INSTRUCTIONS FOR THE TASK:
Return all the lines below exactly. Any picture among them is omitted.

GIVEN MATERIAL:
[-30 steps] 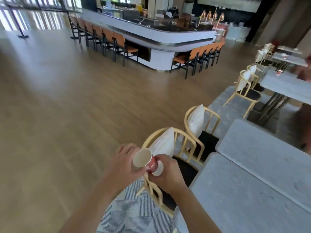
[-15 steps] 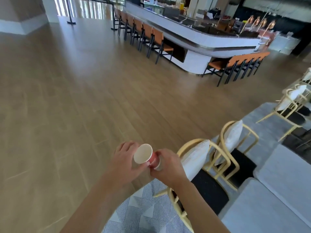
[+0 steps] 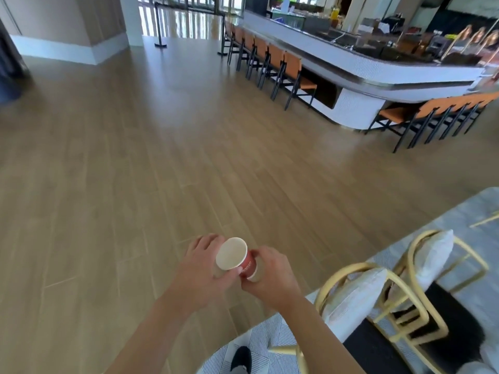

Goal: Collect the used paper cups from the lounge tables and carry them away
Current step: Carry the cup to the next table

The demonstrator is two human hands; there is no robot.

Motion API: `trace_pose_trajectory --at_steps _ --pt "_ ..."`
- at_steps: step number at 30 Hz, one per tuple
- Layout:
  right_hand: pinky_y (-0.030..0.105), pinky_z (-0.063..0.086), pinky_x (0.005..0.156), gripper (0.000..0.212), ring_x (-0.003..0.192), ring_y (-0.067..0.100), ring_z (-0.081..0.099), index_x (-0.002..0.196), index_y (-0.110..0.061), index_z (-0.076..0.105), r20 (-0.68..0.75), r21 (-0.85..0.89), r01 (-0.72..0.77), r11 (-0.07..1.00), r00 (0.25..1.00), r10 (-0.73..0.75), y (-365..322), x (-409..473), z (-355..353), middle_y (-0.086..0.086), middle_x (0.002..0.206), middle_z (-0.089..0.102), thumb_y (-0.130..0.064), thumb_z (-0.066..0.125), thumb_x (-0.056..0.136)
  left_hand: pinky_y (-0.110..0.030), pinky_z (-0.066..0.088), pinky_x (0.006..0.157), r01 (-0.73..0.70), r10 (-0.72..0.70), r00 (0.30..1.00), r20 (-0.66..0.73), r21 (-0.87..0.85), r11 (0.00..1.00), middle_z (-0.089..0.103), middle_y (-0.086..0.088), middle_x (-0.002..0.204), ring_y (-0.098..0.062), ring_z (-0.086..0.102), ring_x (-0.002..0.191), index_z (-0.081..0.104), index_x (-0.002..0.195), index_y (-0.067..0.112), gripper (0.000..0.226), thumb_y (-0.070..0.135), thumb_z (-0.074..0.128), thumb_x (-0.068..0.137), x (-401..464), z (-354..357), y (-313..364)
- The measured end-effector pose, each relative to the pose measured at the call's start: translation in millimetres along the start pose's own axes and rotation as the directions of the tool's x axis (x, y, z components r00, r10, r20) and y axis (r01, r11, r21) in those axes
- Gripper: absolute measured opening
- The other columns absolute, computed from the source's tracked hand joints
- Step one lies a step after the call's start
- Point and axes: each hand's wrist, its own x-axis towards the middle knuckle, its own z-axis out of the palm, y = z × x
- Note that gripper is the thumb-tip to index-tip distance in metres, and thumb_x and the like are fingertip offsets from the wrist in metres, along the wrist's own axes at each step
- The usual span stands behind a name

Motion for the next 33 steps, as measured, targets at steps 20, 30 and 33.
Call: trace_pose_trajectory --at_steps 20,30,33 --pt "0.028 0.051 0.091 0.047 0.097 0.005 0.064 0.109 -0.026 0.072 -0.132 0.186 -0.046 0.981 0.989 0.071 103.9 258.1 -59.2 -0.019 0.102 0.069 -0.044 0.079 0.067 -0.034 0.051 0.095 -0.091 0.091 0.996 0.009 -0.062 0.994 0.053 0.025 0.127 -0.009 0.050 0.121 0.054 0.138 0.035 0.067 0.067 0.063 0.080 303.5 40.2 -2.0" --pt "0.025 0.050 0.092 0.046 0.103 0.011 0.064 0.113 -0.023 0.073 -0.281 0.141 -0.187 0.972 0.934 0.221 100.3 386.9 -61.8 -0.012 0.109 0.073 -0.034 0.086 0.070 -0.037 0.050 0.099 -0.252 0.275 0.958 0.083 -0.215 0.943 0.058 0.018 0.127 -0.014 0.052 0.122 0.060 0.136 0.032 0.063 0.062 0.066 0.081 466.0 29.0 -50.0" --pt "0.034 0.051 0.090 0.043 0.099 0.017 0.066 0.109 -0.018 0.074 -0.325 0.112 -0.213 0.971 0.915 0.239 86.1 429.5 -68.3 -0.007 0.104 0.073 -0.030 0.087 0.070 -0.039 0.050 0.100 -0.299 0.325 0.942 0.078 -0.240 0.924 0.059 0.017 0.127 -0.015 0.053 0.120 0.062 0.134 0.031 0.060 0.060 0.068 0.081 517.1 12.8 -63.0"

ANSWER SECTION:
[-30 steps] 
[-15 steps] 
[+0 steps] 

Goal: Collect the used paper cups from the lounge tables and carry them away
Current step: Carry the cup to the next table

The demonstrator is two human hands; there is no robot.

Motion API: `trace_pose_trajectory --at_steps _ --pt "_ ..."`
- at_steps: step number at 30 Hz, one per tuple
- Layout:
  right_hand: pinky_y (-0.030..0.105), pinky_z (-0.063..0.086), pinky_x (0.005..0.156), gripper (0.000..0.212), ring_x (-0.003..0.192), ring_y (-0.067..0.100), ring_z (-0.081..0.099), index_x (-0.002..0.196), index_y (-0.110..0.061), index_z (-0.076..0.105), r20 (-0.68..0.75), r21 (-0.85..0.89), r01 (-0.72..0.77), r11 (-0.07..1.00), r00 (0.25..1.00), r10 (-0.73..0.75), y (-365..322), x (-409..473), z (-355..353), middle_y (-0.086..0.086), middle_x (0.002..0.206), middle_z (-0.089..0.102), thumb_y (-0.130..0.064), thumb_z (-0.066..0.125), thumb_x (-0.056..0.136)
  left_hand: pinky_y (-0.110..0.030), pinky_z (-0.066..0.088), pinky_x (0.006..0.157), r01 (-0.73..0.70), r10 (-0.72..0.70), r00 (0.30..1.00), r20 (-0.66..0.73), r21 (-0.87..0.85), r11 (0.00..1.00), middle_z (-0.089..0.103), middle_y (-0.086..0.088), middle_x (-0.002..0.204), ring_y (-0.098..0.062), ring_z (-0.086..0.102), ring_x (-0.002..0.191), index_z (-0.081..0.104), index_x (-0.002..0.195), index_y (-0.067..0.112), gripper (0.000..0.226), thumb_y (-0.070..0.135), thumb_z (-0.074..0.128), thumb_x (-0.068..0.137), x (-401..464), z (-354..357), y (-313..364)
- The measured end-effector pose, each relative to the pose measured at the call's start: translation in millimetres along the start pose's own axes and rotation as the directions of the tool's x axis (x, y, z components r00, r10, r20) and y axis (r01, r11, r21) in those axes
- Gripper: absolute measured opening
- The other columns absolute, computed from the source's tracked hand joints
- Step one lies a step after the call's start
- Point and axes: each hand's wrist, its own x-axis towards the middle knuckle, its own z-axis out of the palm, y = z × x
- Note that gripper is the thumb-tip to index-tip distance in metres, and thumb_x and the like are fingertip offsets from the wrist in metres, along the wrist's own axes at each step
- The usual span stands behind a name

Motion for the next 33 steps, as measured, targets at steps 20, 30 and 33.
Call: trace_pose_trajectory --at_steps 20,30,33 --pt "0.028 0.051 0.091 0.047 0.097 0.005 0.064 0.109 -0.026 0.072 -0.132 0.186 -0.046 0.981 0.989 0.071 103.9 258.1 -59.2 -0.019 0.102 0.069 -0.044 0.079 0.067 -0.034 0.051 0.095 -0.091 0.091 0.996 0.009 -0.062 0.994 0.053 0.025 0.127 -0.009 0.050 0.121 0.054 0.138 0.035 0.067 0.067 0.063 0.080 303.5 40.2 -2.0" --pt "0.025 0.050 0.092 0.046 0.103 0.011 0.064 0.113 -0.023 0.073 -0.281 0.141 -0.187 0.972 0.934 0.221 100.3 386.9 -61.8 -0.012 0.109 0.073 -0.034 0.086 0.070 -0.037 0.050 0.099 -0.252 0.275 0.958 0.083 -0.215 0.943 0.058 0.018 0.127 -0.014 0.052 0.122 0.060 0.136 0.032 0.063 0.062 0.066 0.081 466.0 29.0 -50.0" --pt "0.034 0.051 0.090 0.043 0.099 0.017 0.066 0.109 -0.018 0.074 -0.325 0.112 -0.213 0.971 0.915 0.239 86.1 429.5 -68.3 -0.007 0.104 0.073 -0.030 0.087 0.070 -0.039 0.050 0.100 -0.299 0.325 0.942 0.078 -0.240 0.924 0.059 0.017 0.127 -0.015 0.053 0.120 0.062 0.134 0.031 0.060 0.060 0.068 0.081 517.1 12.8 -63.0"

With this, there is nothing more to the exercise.